# SUPPLIED INFORMATION
····················

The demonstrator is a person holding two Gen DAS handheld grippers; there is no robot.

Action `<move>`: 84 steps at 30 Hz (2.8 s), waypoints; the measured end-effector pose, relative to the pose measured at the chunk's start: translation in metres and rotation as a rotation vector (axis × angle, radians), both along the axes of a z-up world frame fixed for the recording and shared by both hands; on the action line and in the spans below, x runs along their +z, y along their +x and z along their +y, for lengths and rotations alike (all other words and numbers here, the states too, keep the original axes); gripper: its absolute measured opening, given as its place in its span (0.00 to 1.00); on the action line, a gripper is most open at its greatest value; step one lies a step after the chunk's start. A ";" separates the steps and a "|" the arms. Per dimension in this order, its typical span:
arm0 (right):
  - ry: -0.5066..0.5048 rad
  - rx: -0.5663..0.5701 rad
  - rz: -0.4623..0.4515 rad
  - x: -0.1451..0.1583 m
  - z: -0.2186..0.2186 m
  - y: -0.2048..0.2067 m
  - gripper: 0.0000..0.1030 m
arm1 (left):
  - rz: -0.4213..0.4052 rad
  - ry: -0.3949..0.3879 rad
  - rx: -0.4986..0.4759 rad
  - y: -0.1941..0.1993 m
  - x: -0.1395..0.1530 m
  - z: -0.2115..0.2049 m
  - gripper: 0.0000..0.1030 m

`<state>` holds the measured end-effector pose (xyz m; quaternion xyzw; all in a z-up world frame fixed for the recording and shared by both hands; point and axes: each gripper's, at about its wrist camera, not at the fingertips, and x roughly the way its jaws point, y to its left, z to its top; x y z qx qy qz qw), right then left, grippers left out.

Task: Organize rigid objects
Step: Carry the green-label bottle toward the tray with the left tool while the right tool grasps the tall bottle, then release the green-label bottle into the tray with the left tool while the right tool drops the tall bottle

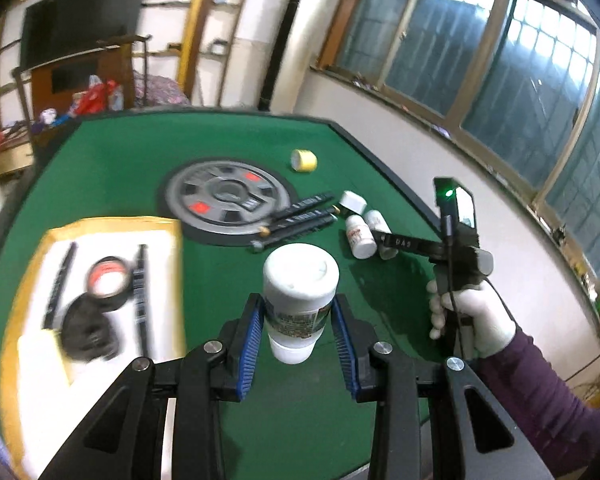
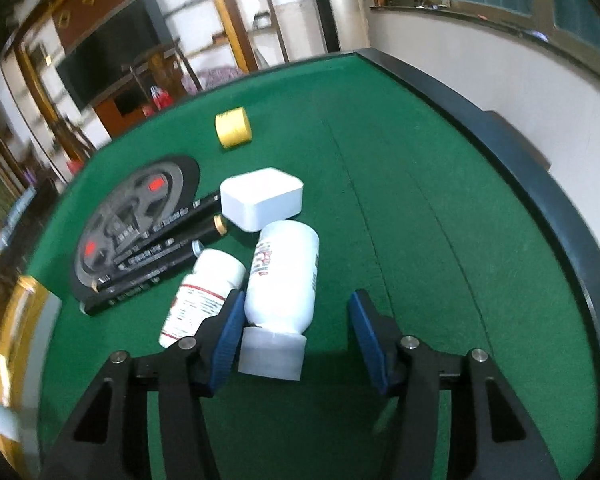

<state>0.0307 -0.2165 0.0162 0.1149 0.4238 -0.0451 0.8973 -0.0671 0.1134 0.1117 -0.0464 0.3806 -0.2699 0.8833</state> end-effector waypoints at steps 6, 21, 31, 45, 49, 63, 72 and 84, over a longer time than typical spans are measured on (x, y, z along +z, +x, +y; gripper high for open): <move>-0.105 0.013 0.090 0.000 0.011 0.020 0.45 | 0.009 -0.046 0.141 -0.027 0.003 0.083 0.35; 0.149 0.054 -0.037 0.048 0.015 -0.043 0.34 | 0.152 0.013 0.330 -0.045 -0.049 0.198 0.35; 0.298 0.404 -0.005 0.060 0.155 -0.055 0.34 | 0.298 0.088 0.296 -0.006 -0.069 0.188 0.35; 0.246 0.762 0.112 0.051 0.317 -0.078 0.34 | 0.243 0.057 0.368 -0.009 -0.060 0.202 0.39; 0.221 0.845 0.158 0.041 0.349 -0.088 0.34 | 0.174 -0.009 0.446 -0.023 -0.046 0.226 0.56; 0.056 0.935 0.270 0.002 0.412 -0.099 0.34 | 0.135 0.002 0.567 -0.031 -0.050 0.248 0.56; 0.094 0.927 0.200 0.021 0.397 -0.108 0.35 | 0.107 0.024 0.640 -0.039 -0.047 0.249 0.59; -0.053 0.689 -0.011 0.052 0.312 -0.112 0.43 | 0.077 0.061 0.601 -0.043 -0.040 0.206 0.59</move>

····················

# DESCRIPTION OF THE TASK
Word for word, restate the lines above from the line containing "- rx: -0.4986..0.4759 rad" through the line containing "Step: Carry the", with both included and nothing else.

# WRITTEN RESPONSE
  - rx: -0.4986..0.4759 rad
  - y: -0.1941..0.1993 m
  - x: -0.1395..0.1530 m
  - z: -0.2115..0.2049 m
  - gripper: 0.0000..0.1030 m

`<state>` holds the measured end-effector pose (xyz m; quaternion xyzw; all in a z-up world frame fixed for the recording and shared by both hands; point and axes: each gripper's, at about its wrist camera, not at the fingertips, and x roughly the way its jaws point, y to its left, z to its top; x y z qx qy qz qw), right then left, grippers left out.

Task: Organize rigid objects
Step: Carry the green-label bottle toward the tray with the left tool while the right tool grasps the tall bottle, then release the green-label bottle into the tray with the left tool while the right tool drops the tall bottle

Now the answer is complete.